◆ **Work task**
What is needed is a word-for-word copy of the lines below from the one with "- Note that" through the one with "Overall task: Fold", both included, with every picture left out.

───── Exercise data ─────

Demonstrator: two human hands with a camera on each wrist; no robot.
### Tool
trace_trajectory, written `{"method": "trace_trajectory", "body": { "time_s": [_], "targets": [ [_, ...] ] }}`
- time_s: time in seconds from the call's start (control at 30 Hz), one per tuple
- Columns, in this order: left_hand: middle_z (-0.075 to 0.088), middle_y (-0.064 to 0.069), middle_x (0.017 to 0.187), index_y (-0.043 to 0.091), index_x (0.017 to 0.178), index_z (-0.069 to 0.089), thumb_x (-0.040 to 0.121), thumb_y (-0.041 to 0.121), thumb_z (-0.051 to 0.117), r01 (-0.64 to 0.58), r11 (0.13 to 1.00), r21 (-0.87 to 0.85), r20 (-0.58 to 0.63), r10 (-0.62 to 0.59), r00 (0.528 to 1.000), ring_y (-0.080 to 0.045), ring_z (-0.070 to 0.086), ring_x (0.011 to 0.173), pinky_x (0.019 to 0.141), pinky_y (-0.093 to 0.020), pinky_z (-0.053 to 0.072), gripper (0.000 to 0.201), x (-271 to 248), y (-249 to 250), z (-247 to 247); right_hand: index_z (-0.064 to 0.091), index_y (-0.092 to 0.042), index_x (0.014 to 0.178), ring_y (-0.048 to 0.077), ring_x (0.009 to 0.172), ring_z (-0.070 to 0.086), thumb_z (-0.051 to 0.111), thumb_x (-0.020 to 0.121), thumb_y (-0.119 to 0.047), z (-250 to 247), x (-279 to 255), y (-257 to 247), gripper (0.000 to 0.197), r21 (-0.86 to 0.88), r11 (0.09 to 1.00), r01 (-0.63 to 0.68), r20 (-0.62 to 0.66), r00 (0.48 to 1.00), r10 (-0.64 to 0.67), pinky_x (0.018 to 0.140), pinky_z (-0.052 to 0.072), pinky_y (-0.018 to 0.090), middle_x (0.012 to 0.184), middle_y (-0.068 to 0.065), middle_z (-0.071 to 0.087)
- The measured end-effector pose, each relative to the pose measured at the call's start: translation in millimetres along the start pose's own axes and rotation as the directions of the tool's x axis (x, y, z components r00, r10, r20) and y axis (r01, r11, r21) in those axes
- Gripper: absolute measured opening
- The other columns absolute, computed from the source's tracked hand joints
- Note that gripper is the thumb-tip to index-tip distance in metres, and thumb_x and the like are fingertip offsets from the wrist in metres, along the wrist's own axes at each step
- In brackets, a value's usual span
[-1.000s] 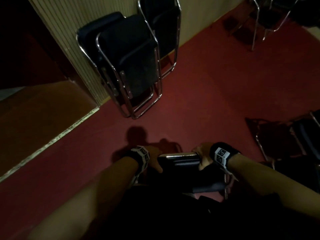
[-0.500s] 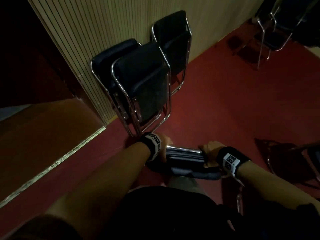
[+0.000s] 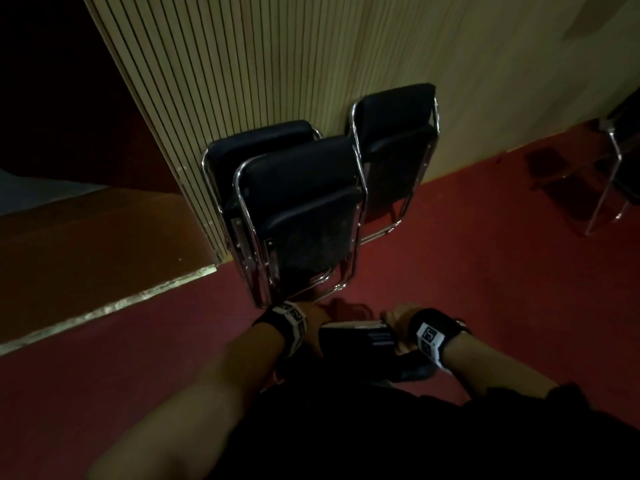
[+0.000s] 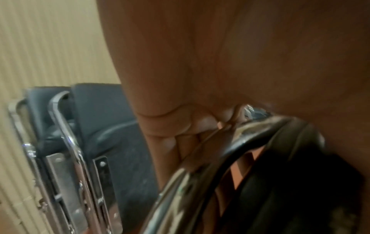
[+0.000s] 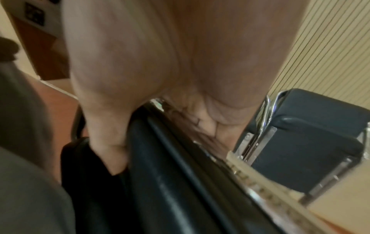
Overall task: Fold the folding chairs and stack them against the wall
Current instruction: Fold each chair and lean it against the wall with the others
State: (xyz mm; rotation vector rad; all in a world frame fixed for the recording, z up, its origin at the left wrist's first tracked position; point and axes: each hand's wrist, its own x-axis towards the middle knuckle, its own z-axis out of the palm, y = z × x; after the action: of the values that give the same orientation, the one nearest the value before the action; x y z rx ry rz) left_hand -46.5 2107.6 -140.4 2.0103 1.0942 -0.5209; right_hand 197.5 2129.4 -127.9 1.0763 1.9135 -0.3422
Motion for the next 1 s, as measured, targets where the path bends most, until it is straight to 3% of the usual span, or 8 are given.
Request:
{"method": "trace_trajectory", "body": {
  "time_s": [0.13,0.37,0.57,0.63,0.73,0.87,1.0],
  "targets": [
    [0.072,0.000,0.115,0.026,0.115,0.069,0.068,0.042,0.087,0.078,0.994,-0.081,-0.065,-0.083,0.994,-0.021,0.068,0.104,0.091,-0.032,0.054,0.053,3.2,-27.9,-28.1,0.061,-0.018,0.122,0.028,0.099,0.067,0.080,0.071,-0.047,-33.7,26.2,12.4,0.061,0.031,0.998,0.060,-0.037,0.998,-0.059,0.074,0.050,0.031,0.113,0.007,0.068],
    [0.065,0.000,0.130,0.028,0.128,0.060,0.072,0.043,0.086,0.078,0.993,-0.092,-0.065,-0.084,0.994,-0.024,0.063,0.117,0.100,-0.034,0.049,0.063,8.9,-51.7,-43.7,0.060,-0.020,0.120,0.025,0.099,0.066,0.083,0.068,-0.043,-59.0,39.8,22.5,0.061,0.082,0.996,0.028,-0.052,0.998,-0.024,0.075,0.050,0.032,0.113,0.004,0.067],
    [0.064,-0.004,0.133,0.024,0.134,0.056,0.077,0.044,0.083,0.042,0.992,-0.116,-0.134,-0.058,0.989,-0.027,0.062,0.119,0.096,-0.029,0.046,0.066,22.8,-43.9,-23.6,0.056,-0.026,0.124,0.025,0.107,0.065,0.078,0.069,-0.041,-40.5,49.0,32.6,0.061,0.105,0.994,0.034,-0.093,0.995,-0.024,0.089,0.053,0.033,0.118,0.001,0.067],
    [0.064,-0.004,0.131,0.026,0.134,0.056,0.076,0.047,0.081,0.066,0.986,-0.156,-0.201,-0.097,0.975,-0.027,0.062,0.118,0.096,-0.030,0.047,0.066,23.9,-55.2,-40.6,0.053,-0.026,0.126,0.026,0.107,0.065,0.074,0.073,-0.037,-56.7,51.1,39.6,0.058,0.129,0.991,0.017,-0.184,0.983,0.007,0.091,0.053,0.035,0.119,0.002,0.066],
    [0.065,-0.004,0.129,0.025,0.132,0.056,0.077,0.048,0.080,0.118,0.969,-0.218,-0.255,-0.173,0.951,-0.026,0.062,0.116,0.096,-0.029,0.046,0.065,33.7,-67.6,-69.2,0.046,-0.022,0.134,0.033,0.113,0.061,0.074,0.072,-0.028,-87.9,68.9,57.5,0.069,0.150,0.989,0.007,-0.292,0.956,0.038,0.095,0.051,0.039,0.126,0.008,0.060],
    [0.059,-0.007,0.136,0.016,0.139,0.051,0.079,0.052,0.078,0.227,0.929,-0.293,-0.243,-0.301,0.922,-0.029,0.058,0.124,0.104,-0.036,0.046,0.075,42.2,-89.8,-94.8,0.044,-0.019,0.135,0.033,0.121,0.053,0.076,0.074,-0.044,-128.1,102.8,69.4,0.073,0.079,0.993,0.086,-0.400,0.915,-0.047,0.100,0.043,0.040,0.132,0.009,0.053],
    [0.064,-0.004,0.126,0.021,0.131,0.052,0.073,0.057,0.081,0.295,0.874,-0.385,-0.301,-0.422,0.855,-0.027,0.064,0.112,0.090,-0.035,0.053,0.075,48.4,-113.3,-120.3,0.047,-0.020,0.130,0.032,0.118,0.056,0.078,0.075,-0.047,-165.5,143.9,93.9,0.068,0.087,0.975,0.204,-0.443,0.884,-0.146,0.097,0.047,0.041,0.127,0.006,0.054]
  ]
}}
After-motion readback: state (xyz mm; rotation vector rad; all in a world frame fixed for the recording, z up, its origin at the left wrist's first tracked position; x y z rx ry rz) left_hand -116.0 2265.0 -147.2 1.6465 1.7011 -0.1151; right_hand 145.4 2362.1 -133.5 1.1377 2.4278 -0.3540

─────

◆ **Exercise answer**
- Note that gripper is the thumb-tip to index-tip distance in metres, and thumb_x and the like are fingertip offsets from the wrist in metres, along the wrist's own axes at each step
- In brackets, a value's usual span
[-1.000s] 
[-0.500s] 
[+0.000s] 
[+0.000s] 
[+0.000s] 
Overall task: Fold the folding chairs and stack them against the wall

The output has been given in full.